Despite health risks for both baby and mom -- including a life-threatening uterine rupture for women and a greater risk of stillbirth for baby -- C-section deliveries are rising. According to the National Institutes of Health, the current rate is 29.1% -- up some 40% between 1996 and 2004.
But who is really responsible for the rise? Not everyone is ready to blame the lady on the table.
Some suspect the guy wielding the scalpel. After all, the word "elective" simply means there is no medical justification -- it doesn't specify who made the request.
True, in celebrity-conscious New York City, some doctors say women are at least partly to blame.
"I have definitely seen an increase in C-section requests, even when there is no real medical justification behind it," says Ashley Roman, MD, a maternal fetal medicine specialist at NYU Medical Center in New York.
Her patients don't necessarily want to mimic celebrity life.
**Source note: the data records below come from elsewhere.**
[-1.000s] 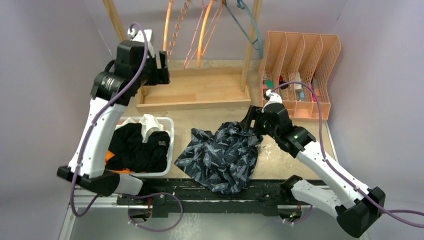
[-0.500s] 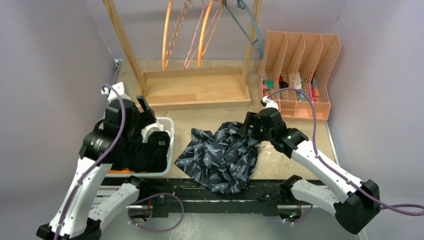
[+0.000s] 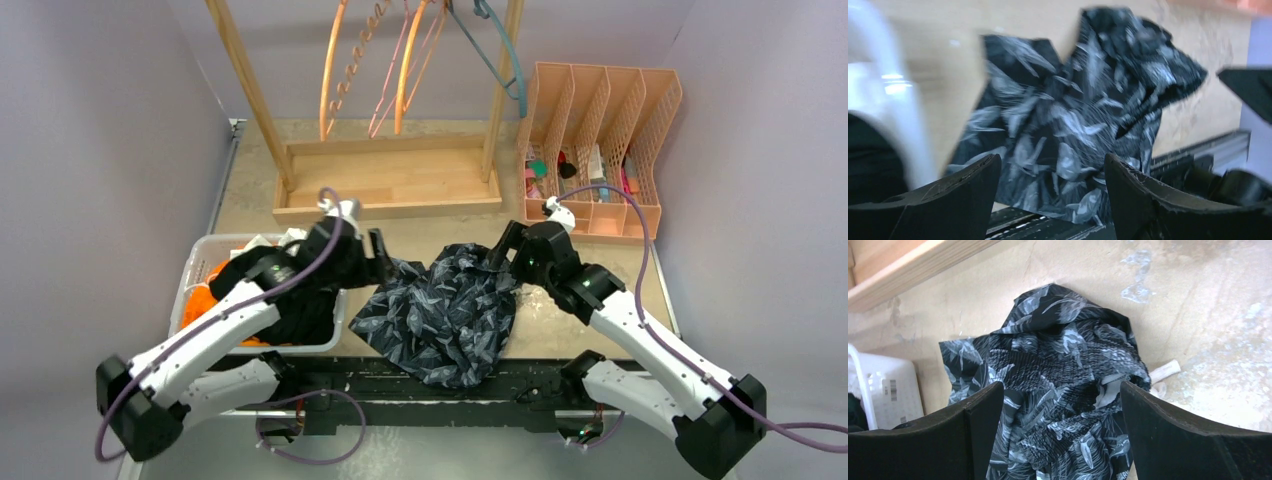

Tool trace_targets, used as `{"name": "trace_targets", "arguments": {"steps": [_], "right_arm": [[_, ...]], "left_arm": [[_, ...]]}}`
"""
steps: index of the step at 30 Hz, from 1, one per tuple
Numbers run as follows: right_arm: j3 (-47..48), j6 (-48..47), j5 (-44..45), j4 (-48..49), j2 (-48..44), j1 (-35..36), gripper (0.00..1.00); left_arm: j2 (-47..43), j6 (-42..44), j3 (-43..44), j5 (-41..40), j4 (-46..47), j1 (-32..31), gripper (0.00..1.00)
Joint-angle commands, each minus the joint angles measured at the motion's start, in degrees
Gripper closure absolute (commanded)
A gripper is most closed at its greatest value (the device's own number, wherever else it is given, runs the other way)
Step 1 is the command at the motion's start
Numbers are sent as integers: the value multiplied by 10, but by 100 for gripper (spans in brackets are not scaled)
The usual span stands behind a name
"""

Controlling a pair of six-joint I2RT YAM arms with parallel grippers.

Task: Remove the shorts from the hanger
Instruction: Pick up the shorts at the center of the board.

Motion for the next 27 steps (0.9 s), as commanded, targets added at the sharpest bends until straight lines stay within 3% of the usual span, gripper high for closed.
{"name": "trace_targets", "arguments": {"steps": [1, 6, 10, 15, 17, 21, 25, 27], "right_arm": [[29, 43, 71, -33, -28, -1, 12], [39, 115, 153, -105, -54, 0, 9], [48, 225, 227, -196, -55, 0, 8], [43, 252, 244, -222, -47, 0, 7], [44, 306, 245, -252, -47, 0, 7], [36, 339, 239, -248, -69, 0, 7], [17, 346, 243, -238, -103, 0, 7], [7, 352, 246, -239, -120, 0, 7]], "left_arm": [[71, -38, 1, -70, 126, -140, 25], [213, -40, 45, -112, 222, -252, 22], [318, -13, 110, -140, 217, -297, 21], [365, -2, 131, -148, 239, -305, 18], [390, 19, 146, -161, 239, -305, 18], [463, 52, 225, -219, 134, -305, 17], [498, 46, 199, -201, 153, -305, 17], [520, 42, 183, -173, 178, -306, 22]]}}
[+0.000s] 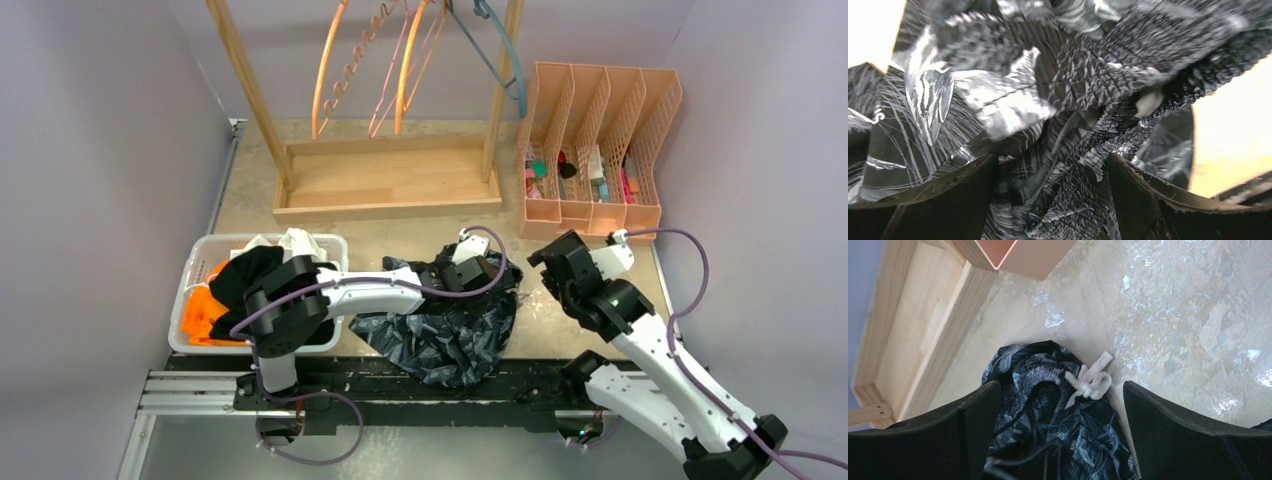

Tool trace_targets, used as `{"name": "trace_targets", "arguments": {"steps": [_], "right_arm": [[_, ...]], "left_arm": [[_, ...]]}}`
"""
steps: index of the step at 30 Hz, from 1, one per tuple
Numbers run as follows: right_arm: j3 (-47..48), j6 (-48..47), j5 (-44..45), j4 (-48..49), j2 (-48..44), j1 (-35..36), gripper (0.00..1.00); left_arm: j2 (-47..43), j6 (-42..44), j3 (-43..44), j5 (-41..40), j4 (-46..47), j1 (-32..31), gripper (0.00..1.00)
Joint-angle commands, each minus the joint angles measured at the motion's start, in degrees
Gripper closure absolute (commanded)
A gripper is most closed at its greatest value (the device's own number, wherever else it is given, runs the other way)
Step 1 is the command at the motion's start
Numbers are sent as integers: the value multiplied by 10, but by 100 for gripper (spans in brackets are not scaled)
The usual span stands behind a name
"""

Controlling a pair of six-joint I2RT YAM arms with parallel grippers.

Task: Remove the shorts from the hanger
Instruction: Pick up the shorts at the center of the board.

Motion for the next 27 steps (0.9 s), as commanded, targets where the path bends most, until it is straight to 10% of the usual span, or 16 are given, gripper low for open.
{"name": "trace_targets", "arguments": {"steps": [1, 9, 16, 27], "right_arm": [[-20, 42, 34, -7, -36, 0, 7], [-38, 12, 36, 27, -60, 0, 8], [-30, 8, 30, 32, -39, 0, 8], [-26, -27, 24, 73, -16, 0, 9]], "left_arm": [[40, 4, -23, 18, 19, -1, 23], [126, 5, -23, 38, -21, -3, 38], [143, -1, -62, -3, -33, -21, 100], [-118, 42, -48, -191, -103, -13, 100]]}}
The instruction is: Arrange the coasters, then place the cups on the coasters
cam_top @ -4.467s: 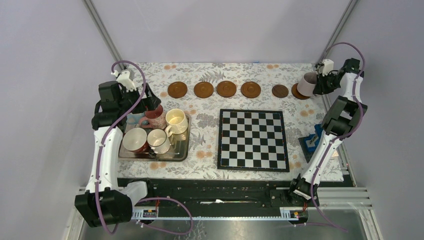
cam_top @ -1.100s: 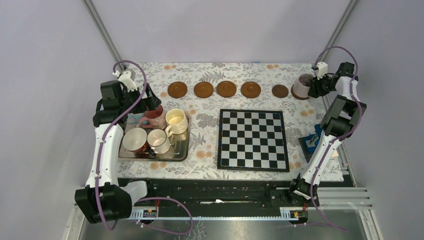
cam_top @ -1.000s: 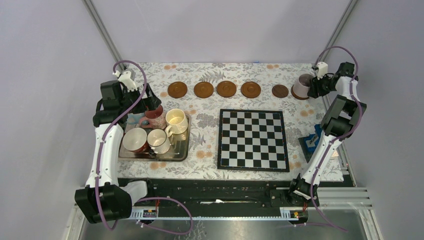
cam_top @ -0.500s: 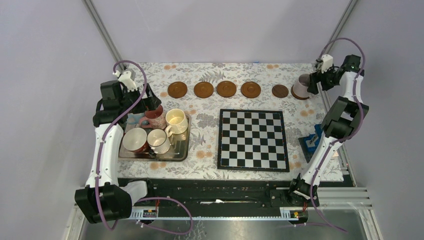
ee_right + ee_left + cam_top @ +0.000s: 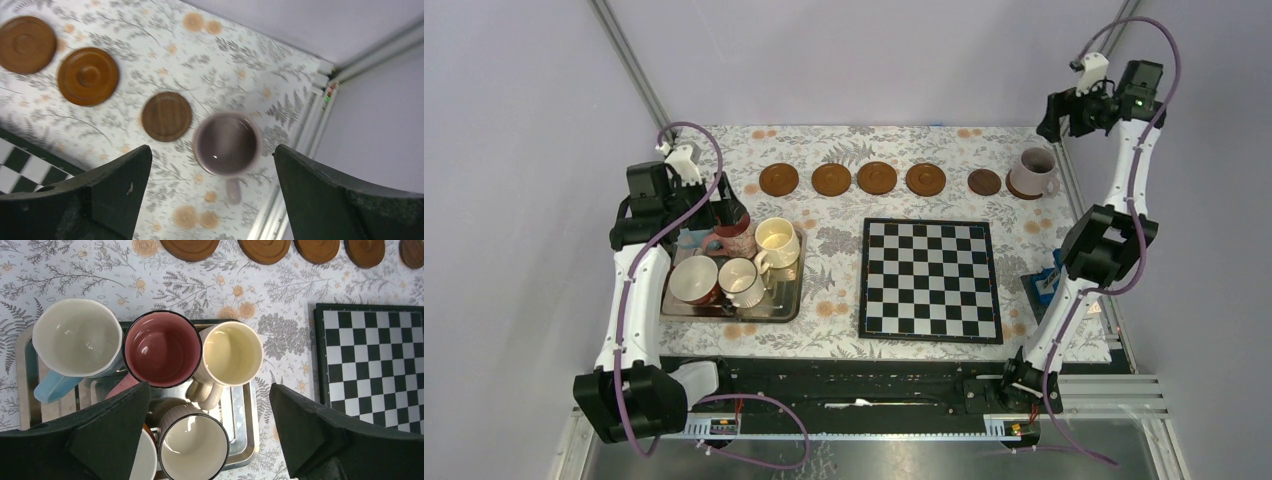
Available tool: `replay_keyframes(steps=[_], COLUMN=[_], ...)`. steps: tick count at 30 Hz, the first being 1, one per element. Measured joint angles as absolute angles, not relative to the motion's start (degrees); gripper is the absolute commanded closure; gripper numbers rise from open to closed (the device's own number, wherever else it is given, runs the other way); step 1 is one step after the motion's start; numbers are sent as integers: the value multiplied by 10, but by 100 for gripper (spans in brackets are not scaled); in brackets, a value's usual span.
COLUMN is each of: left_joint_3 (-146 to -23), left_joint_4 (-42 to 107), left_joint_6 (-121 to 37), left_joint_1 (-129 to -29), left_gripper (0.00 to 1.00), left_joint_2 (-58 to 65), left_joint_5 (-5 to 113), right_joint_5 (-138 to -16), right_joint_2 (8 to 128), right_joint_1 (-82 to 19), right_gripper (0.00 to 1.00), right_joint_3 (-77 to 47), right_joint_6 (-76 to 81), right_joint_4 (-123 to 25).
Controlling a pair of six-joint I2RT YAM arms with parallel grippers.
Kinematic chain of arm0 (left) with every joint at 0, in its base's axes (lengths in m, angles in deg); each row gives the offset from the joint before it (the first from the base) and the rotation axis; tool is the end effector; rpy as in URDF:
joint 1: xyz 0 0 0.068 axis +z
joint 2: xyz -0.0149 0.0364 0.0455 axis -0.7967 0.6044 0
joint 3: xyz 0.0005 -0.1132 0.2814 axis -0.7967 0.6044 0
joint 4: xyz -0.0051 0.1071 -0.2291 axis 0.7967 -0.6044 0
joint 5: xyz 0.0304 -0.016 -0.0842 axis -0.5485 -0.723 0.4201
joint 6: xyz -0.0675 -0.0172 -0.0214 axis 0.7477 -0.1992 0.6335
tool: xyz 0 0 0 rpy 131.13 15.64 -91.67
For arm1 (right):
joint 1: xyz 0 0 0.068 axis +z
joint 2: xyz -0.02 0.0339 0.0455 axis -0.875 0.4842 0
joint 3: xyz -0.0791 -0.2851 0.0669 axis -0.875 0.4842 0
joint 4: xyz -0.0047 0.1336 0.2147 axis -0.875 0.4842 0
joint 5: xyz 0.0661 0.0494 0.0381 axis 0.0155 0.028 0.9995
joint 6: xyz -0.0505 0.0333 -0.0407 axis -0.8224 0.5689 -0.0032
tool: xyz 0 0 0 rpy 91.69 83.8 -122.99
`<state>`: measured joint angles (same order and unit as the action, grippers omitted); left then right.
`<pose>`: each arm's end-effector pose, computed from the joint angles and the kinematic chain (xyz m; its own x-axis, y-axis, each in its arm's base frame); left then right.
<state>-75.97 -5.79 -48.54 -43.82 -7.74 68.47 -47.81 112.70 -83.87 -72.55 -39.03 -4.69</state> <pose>0.2344 0.0133 0.3588 -0.6045 -0.1727 -0.7776 0.1115 0.9483 -0.2973 0.4899 -0.1671 0.3690 -0.3889 -0.3324 -0.8592 -0.4195 0.8942 -0.1561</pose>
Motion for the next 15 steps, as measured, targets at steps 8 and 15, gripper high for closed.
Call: replay_keyframes(steps=[8, 15], left_joint_3=[-789, -789], left_joint_4=[-124, -177], left_joint_6=[-564, -640], left_joint_1=[-438, -438], left_gripper=[1, 1], left_joint_2=[-39, -34], left_joint_5=[695, 693], right_joint_5=[-485, -481], right_joint_2=[1059, 993], right_joint_1=[-735, -649], right_gripper=[0, 0], right_joint_3=[-701, -631], right_joint_6=[-344, -328], right_joint_4=[-35, -10])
They frequently cite other reasons -- particularly a reduced risk of incontinenceincontinence and an easier, less painful birth, though she says medical literature is scant in support of either.
But organizations like Childbirth Connection argue this doesn't reflect the attitudes of women nationwide. Their surveys show less than 0.08% of pregnant women request a C-section.
"From our research we can say for sure that it is not mothers who are causing the elective C-section rate to rise," says Maureen Corry, executive director of ChildbirthConnection.org.